TASK INSTRUCTIONS
Give the data below again exactly as it stands. Omit the pictures.

GIVEN INFORMATION
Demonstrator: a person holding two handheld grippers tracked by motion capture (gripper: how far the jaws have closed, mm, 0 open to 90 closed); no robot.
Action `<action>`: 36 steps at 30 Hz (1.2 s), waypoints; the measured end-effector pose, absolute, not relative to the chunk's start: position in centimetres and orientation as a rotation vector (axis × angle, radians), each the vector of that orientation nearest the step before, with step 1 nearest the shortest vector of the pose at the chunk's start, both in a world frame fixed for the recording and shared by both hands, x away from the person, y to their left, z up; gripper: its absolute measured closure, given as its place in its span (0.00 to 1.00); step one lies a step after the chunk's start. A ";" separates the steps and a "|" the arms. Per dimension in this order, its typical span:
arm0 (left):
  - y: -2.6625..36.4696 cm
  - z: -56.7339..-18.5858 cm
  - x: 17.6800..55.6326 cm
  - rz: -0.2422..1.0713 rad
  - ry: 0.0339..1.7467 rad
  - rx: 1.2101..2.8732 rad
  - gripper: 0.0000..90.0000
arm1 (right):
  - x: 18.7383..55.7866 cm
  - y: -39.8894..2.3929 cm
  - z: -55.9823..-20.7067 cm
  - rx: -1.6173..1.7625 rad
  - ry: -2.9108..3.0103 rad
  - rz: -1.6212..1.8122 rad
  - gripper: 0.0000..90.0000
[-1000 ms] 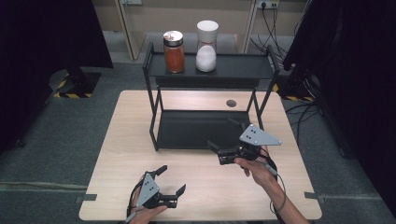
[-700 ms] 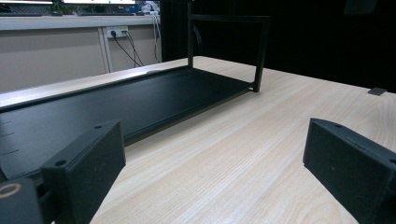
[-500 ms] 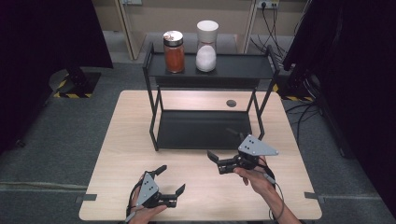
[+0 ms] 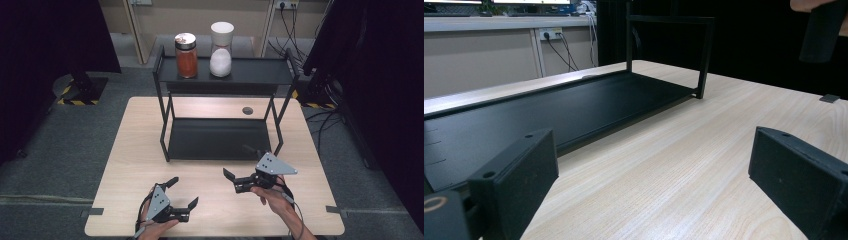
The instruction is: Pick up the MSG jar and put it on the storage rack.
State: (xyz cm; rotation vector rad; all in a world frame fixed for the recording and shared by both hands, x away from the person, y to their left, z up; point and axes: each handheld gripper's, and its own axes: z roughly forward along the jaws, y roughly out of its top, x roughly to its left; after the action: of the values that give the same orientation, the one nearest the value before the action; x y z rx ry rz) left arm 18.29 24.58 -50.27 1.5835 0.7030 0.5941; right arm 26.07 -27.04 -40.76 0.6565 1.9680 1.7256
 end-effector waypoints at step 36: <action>24.7 -50.3 18.3 0.600 0.708 1.573 0.06 | 24.8 -27.8 -44.6 0.690 1.965 1.720 0.01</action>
State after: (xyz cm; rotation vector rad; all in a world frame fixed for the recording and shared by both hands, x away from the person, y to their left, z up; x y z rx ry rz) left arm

TASK SOLUTION
Demonstrator: a person holding two handheld grippers tracked by motion capture (gripper: how far the jaws have closed, mm, 0 open to 90 closed); no robot.
Action `<action>`: 36 steps at 30 Hz (1.2 s), waypoints; the measured end-effector pose, absolute, not relative to the chunk's start: position in centimetres and orientation as a rotation vector (axis × angle, radians), each the vector of that orientation nearest the step before, with step 1 nearest the shortest vector of the pose at the chunk's start, both in a world frame fixed for the recording and shared by both hands, x away from the person, y to their left, z up; gripper: its absolute measured closure, given as its place in its span (0.00 to 1.00); step one lies a step after the chunk's start. A ";" separates the steps and a "|" the arms. Per dimension in this order, its typical span:
arm0 (left):
  - y: -2.6625..36.4696 cm
  - z: -56.7339..-18.5858 cm
  - x: 17.6800..55.6326 cm
  - rz: -0.2422..1.0713 rad
  - ry: 0.0339..1.7467 rad
  - rx: 1.2101..2.8732 rad
  - gripper: 0.0000..90.0000
arm1 (right):
  - x: 18.7383..55.7866 cm
  - y: -39.8894..2.3929 cm
  - z: -55.9823..-20.7067 cm
  - rx: -1.6173..1.7625 rad
  - ry: -2.9108..3.0103 rad
  - rz: -1.6212..1.8122 rad
  - gripper: 0.0000..90.0000
[-1000 ms] 
[-700 ms] 
[-500 ms] 
[+0 ms] 
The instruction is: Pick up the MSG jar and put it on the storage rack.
State: (xyz cm; rotation vector rad; all in a world frame fixed for the recording and shared by both hands, x away from the person, y to their left, z up; point and axes: each handheld gripper's, and its own axes: z roughly forward along the jaws, y roughly out of its top, x roughly to its left; after the action: of the values that give the same orientation, the one nearest the value before the action; x y z rx ry rz) left arm 18.29 24.58 -50.27 1.5835 0.7030 0.5941; right arm 26.07 -27.04 -40.76 0.6565 1.9680 1.7256
 end-effector waypoints at step 36: <action>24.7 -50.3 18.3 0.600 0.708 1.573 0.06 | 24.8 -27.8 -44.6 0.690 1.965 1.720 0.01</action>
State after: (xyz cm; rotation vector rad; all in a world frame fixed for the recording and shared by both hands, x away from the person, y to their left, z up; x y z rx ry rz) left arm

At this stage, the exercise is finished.